In addition, co-variance matrix measure based on the second-order moment proposed by Li [8] and Sun [15] is also commonly used to measure the distribution distance between source and target domains. And the co-variance matrix measure of source domain data and target domain data is

$$\begin{aligned} {\mathop {\hbox{arg min}}\limits _{H_s}}\left\| \sum {_{s}}-\sum {_{t}} \right\| _{F}^{2}, \end{aligned}$$

where $\left\| \cdot \right\| _{F}$ is Frobenius norm and the definition of co-variance matrices is

$$\begin{aligned}{} & {} \sum {_{s}}=\frac{1}{n_{s}}\left( y_{i}^{s} -\bar{\mu ^{s}}\right) \left( y_{i}^{s} -\bar{\mu ^{s}}\right) ^{T}, \\{} & {} \sum {_{t}}=\frac{1}{n_{t}}\left( y_{i}^{t} -\bar{\mu ^{t}}\right) \left( y_{i}^{t} -\bar{\mu ^{t}}\right) ^{T}, \end{aligned}$$

with

$$\begin{aligned} \bar{\mu ^{s}}=\frac{1}{n_{s}}\sum _{i=1}^{n_{s}}y_{i}^{s},\quad \bar{\mu ^{t}} =\frac{1}{n_{t}}\sum _{i=1}^{n_{t}}y_{i}^{t}. \end{aligned}$$

From the perspective of distribution matching, MMD-based or co-variance-based domain adaption methods aim to align the mean (MMD measure) and covariance (co-variance matrix measure) of different domains to align the distributions of domains, which are suitable for the domains obeying Guassian distribution.
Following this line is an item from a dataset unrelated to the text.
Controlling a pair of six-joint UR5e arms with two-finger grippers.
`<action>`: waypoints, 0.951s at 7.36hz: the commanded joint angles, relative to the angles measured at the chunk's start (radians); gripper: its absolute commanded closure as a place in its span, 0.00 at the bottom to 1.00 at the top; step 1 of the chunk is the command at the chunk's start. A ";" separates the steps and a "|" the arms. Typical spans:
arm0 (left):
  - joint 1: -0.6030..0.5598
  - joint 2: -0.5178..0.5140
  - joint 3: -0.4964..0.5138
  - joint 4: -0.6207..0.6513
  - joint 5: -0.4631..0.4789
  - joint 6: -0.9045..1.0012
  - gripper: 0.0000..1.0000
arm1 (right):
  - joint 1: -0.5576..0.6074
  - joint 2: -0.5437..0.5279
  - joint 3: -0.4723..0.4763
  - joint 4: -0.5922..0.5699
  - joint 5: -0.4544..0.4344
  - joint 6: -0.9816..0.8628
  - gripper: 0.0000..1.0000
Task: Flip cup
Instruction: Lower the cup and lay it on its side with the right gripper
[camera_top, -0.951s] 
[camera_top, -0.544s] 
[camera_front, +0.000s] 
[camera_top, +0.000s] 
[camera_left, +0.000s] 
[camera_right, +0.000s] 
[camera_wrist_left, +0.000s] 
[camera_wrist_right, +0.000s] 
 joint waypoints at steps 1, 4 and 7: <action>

However, in real world, domains usually obey complex non-Guassian distributions. So, the MMD measure and co-variance matrix measure cannot fully display the performance of domain adaption based on the RKHS subspace learning. In addition, the complicated co-variance matrix measure has large computational costs, because it needs iterative optimization.

To solve the above limitations, we propose a new domain adaption measure MDG. The distributions of the source data $X_s$ and target data $X_t$ in subspace can be matched better by MDG measure, which enhance the transferability of the models trained on source domain. And the MDG measure of the source data $X_s$ and target data $X_t$ is as followed:

$$\begin{aligned} \hbox{MDG} \left( X_s,X_t \right) = E \left[ \left\| X_s-X_t \right\| ^{2} \right] . \end{aligned}$$

(1)

Our main contributions are as follows, (1) we prove that the MDG measure is effective for the RKHS subspace classification; (2) the optimized RKHS subspace has been analytically derived through the Lagrange Multiplier Method (LMM); and (3) the results of extensive experiments on different dataset have verified the advantages of the proposed MDG measure, compared to the approaches based on the MMD measure and co-variance matrix measure.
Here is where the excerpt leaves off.